» What you will do: Reproduce each of the entries that follow, exactly.

========================================================================

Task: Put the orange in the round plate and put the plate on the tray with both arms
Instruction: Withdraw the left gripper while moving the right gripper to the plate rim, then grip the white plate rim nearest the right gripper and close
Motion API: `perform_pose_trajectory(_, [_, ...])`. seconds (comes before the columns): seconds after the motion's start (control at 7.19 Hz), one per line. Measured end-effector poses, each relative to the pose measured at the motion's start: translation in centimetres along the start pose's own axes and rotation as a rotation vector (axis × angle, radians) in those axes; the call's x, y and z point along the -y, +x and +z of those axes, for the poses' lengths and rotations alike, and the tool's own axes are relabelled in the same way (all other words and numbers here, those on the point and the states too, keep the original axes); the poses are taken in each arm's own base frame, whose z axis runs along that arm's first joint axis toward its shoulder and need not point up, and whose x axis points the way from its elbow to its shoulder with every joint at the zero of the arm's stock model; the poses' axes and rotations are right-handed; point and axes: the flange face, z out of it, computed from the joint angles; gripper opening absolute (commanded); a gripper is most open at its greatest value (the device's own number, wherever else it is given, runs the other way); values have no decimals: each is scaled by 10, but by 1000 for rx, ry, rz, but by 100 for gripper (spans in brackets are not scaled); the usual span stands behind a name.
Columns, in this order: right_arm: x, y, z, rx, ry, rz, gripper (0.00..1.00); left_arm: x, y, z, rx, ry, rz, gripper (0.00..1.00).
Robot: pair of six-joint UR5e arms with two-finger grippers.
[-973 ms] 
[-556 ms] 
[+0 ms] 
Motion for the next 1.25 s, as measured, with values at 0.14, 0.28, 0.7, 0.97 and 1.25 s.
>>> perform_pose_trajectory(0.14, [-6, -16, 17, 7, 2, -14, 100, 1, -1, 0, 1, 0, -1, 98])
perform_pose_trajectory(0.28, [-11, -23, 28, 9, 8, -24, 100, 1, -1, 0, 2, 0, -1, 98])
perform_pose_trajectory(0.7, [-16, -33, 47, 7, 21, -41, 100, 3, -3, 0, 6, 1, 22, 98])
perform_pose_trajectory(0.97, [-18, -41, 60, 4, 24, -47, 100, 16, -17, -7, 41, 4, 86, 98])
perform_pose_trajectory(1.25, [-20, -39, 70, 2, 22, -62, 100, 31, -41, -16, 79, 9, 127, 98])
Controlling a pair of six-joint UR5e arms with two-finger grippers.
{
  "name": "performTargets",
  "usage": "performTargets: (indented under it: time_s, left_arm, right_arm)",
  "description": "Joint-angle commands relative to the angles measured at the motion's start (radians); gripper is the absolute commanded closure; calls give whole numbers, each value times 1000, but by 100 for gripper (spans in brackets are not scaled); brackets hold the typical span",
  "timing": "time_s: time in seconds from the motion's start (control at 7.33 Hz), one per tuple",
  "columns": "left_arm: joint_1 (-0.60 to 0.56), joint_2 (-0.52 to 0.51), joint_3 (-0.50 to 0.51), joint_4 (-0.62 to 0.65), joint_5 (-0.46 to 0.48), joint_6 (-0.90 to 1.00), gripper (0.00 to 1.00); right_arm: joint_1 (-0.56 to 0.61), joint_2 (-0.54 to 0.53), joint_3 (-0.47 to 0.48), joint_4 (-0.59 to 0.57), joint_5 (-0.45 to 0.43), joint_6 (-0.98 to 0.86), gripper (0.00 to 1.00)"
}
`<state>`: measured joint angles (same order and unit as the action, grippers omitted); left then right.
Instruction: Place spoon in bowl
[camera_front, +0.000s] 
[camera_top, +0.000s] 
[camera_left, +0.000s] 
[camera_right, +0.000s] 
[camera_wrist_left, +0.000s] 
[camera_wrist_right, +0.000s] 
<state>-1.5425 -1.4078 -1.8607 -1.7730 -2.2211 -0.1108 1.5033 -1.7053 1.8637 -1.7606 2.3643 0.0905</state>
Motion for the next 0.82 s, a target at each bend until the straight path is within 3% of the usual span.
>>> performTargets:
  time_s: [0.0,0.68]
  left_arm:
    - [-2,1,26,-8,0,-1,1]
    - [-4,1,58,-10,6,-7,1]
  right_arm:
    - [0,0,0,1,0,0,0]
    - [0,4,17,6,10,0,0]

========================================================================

» Output for this task:
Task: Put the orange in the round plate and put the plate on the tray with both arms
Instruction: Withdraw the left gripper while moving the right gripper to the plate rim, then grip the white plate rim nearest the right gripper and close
Motion API: `perform_pose_trajectory(_, [_, ...])`. seconds (comes before the columns): seconds after the motion's start (control at 7.19 Hz), one per line. Measured end-effector poses, each relative to the pose measured at the motion's start: translation in centimetres along the start pose's own axes and rotation as a rotation vector (axis × angle, radians) in those axes; the call's x, y and z point along the -y, +x and +z of those axes, for the poses' lengths and rotations alike, and the tool's own axes are relabelled in the same way (all other words and numbers here, those on the point and the states too, keep the original axes); the poses are taken in each arm's own base frame, whose z axis runs along that arm's first joint axis toward its shoulder and need not point up, and whose x axis points the way from its elbow to its shoulder with every joint at the zero of the arm's stock model; the poses' axes and rotations are right-handed; point and axes: the flange face, z out of it, computed from the joint angles; gripper opening absolute (commanded); a gripper is most open at its greatest value (the device's own number, wherever else it is given, runs the other way); values have no decimals: each is scaled by 10, but by 1000 for rx, ry, rz, but by 100 for gripper (spans in brackets are not scaled); the usual span stands behind a name.
Columns, in this order: right_arm: x, y, z, rx, ry, rz, gripper (0.00..1.00); left_arm: x, y, z, rx, ry, rz, gripper (0.00..1.00).
Robot: pair of six-joint UR5e arms with two-finger grippers.
[-973 ms] 
[-556 ms] 
[+0 ms] 
Motion for the next 1.25 s, as measured, with values at 0.14, 0.28, 0.7, 0.97 and 1.25 s.
>>> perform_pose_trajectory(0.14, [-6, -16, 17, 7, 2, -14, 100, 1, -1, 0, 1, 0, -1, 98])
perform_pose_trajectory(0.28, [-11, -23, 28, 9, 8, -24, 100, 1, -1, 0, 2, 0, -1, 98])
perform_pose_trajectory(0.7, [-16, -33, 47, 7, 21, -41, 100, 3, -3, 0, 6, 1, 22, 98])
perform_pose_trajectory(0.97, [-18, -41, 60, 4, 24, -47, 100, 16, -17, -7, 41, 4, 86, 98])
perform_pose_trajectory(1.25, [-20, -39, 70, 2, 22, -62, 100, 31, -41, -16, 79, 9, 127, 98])
Controlling a pair of six-joint UR5e arms with two-finger grippers.
{
  "name": "performTargets",
  "usage": "performTargets: (indented under it: time_s, left_arm, right_arm)",
  "description": "Joint-angle commands relative to the angles measured at the motion's start (radians); gripper is the absolute commanded closure; calls give whole numbers, each value times 1000, but by 100 for gripper (spans in brackets are not scaled); brackets hold the typical span",
  "timing": "time_s: time in seconds from the motion's start (control at 7.33 Hz), one per tuple",
  "columns": "left_arm: joint_1 (-0.60 to 0.56), joint_2 (-0.52 to 0.51), joint_3 (-0.50 to 0.51), joint_4 (-0.62 to 0.65), joint_5 (-0.46 to 0.48), joint_6 (-0.90 to 1.00), gripper (0.00 to 1.00); right_arm: joint_1 (-0.56 to 0.61), joint_2 (-0.54 to 0.53), joint_3 (-0.47 to 0.48), joint_4 (-0.59 to 0.57), joint_5 (-0.45 to 0.43), joint_6 (-0.98 to 0.86), gripper (0.00 to 1.00)"
}
`<state>`: measured joint angles (same order and unit as the action, grippers omitted); left then right.
Instruction: Place spoon in bowl
[camera_front, +0.000s] 
[camera_top, +0.000s] 
[camera_left, +0.000s] 
[camera_right, +0.000s] 
[camera_wrist_left, +0.000s] 
[camera_wrist_right, +0.000s] 
<state>-1.5425 -1.4078 -1.8607 -1.7730 -2.2211 -0.1108 1.5033 -1.7053 1.8637 -1.7606 2.3643 0.0905</state>
Motion for the next 0.82 s, a target at each bend until the straight path is within 3% of the usual span.
>>> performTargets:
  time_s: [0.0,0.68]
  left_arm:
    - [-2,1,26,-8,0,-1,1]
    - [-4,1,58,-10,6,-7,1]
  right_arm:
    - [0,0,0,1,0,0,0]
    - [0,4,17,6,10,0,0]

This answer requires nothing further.